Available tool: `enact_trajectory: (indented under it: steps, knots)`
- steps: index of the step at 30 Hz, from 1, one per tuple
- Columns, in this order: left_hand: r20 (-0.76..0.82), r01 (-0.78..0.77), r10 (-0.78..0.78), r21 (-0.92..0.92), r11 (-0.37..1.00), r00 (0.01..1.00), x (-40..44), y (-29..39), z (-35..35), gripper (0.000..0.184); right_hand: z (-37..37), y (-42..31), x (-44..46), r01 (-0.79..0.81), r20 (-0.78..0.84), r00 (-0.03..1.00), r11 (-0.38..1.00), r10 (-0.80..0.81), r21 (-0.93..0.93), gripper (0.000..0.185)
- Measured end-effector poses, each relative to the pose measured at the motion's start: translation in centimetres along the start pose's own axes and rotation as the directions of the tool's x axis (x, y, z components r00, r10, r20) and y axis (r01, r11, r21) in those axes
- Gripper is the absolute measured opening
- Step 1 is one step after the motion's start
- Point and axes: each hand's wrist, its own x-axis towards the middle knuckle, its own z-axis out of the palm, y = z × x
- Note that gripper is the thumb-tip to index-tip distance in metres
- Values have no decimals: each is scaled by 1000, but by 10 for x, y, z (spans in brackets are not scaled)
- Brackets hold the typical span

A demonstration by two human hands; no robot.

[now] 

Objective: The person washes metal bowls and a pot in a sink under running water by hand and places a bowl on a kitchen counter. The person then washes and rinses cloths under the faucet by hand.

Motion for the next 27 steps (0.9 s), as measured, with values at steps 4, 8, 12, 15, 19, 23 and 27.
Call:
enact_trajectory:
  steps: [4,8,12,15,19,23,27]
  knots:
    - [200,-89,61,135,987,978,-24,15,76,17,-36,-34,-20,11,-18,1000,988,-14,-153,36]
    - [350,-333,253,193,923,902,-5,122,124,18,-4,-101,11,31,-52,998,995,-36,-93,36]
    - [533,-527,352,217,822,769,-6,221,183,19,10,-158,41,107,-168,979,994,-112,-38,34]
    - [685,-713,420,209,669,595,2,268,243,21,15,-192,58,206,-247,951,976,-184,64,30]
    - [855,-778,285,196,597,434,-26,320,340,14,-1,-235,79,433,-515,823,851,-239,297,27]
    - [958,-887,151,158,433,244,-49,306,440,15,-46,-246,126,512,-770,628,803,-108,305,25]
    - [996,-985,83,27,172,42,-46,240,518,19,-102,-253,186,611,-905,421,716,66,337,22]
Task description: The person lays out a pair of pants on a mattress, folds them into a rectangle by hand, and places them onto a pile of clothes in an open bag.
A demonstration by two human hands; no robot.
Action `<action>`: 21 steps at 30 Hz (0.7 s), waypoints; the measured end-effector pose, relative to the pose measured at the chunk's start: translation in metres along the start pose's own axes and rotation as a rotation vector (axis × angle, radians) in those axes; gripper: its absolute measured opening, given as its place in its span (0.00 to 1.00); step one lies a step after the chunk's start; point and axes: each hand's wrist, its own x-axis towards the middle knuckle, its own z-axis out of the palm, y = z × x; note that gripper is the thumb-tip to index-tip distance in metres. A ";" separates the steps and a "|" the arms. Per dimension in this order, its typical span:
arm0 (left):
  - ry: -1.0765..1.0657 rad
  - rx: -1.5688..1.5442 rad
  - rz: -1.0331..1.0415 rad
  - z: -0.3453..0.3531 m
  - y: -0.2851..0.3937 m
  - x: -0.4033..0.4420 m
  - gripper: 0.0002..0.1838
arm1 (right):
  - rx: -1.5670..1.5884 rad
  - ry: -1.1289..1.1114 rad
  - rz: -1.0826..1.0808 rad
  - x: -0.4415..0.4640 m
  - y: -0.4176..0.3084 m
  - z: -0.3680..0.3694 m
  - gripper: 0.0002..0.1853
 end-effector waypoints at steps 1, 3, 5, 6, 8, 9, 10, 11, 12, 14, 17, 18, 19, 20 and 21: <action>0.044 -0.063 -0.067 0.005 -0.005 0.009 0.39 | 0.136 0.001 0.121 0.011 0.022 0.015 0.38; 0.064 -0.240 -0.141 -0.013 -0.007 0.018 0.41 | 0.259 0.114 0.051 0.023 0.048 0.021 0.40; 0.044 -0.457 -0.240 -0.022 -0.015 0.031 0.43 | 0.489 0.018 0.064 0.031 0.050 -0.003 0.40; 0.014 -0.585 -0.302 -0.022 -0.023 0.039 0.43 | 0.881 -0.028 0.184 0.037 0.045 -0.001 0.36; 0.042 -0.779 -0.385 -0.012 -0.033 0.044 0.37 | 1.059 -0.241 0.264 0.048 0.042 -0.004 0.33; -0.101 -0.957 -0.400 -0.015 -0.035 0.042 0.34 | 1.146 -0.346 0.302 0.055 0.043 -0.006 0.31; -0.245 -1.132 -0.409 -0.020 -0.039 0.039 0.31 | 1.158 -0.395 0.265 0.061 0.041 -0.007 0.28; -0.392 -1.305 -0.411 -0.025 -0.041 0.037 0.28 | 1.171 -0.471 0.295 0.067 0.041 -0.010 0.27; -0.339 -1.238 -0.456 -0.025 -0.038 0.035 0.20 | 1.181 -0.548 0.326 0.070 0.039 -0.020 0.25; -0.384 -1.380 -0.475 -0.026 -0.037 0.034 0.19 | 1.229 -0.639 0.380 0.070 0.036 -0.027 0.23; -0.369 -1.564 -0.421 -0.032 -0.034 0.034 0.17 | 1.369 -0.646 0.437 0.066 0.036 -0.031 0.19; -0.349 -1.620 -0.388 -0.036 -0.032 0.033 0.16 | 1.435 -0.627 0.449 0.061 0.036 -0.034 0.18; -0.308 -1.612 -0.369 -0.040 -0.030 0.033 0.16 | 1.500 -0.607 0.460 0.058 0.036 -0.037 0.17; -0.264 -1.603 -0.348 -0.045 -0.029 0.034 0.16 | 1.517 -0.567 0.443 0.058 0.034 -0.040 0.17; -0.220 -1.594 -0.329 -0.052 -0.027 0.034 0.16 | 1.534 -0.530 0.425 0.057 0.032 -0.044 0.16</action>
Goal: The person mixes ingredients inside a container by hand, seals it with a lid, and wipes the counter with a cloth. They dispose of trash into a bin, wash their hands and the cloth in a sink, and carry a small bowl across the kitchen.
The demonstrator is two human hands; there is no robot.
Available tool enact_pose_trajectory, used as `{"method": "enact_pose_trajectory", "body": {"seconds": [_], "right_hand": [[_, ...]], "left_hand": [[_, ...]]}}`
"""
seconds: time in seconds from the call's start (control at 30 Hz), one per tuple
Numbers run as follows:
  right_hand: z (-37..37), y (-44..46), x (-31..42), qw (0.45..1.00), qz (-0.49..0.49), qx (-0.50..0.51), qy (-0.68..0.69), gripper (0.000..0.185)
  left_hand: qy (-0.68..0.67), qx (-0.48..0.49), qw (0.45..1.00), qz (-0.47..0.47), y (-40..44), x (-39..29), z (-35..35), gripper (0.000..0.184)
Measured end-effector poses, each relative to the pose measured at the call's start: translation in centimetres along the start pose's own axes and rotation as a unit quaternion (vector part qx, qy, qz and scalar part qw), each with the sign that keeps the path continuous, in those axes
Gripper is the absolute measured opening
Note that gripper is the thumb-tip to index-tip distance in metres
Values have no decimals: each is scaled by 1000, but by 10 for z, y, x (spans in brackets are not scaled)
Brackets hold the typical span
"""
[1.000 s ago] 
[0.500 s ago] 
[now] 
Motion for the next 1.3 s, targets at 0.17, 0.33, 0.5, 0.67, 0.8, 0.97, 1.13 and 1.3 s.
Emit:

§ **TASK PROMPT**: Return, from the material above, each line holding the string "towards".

§ **EXPECTED ANSWER**:
- Point and axes: each hand's wrist, its own x-axis towards the middle knuckle, its own z-axis out of the palm, y = z × x
Action `<action>`: 21 steps at 30 Hz (0.7 s), waypoints; the measured end-effector pose, relative to the pose measured at the chunk's start: translation in metres along the start pose's own axes and rotation as a rotation vector (axis × angle, radians) in those axes; gripper: its absolute measured opening, given as its place in its span (0.00 to 1.00); step one lies a step after the chunk's start; point and axes: each hand's wrist, its own x-axis towards the middle knuckle, its own z-axis out of the palm, y = z × x; note that gripper is the thumb-tip to index-tip distance in metres. A ";" separates the steps and a "|" the arms. Per dimension in this order, its typical span:

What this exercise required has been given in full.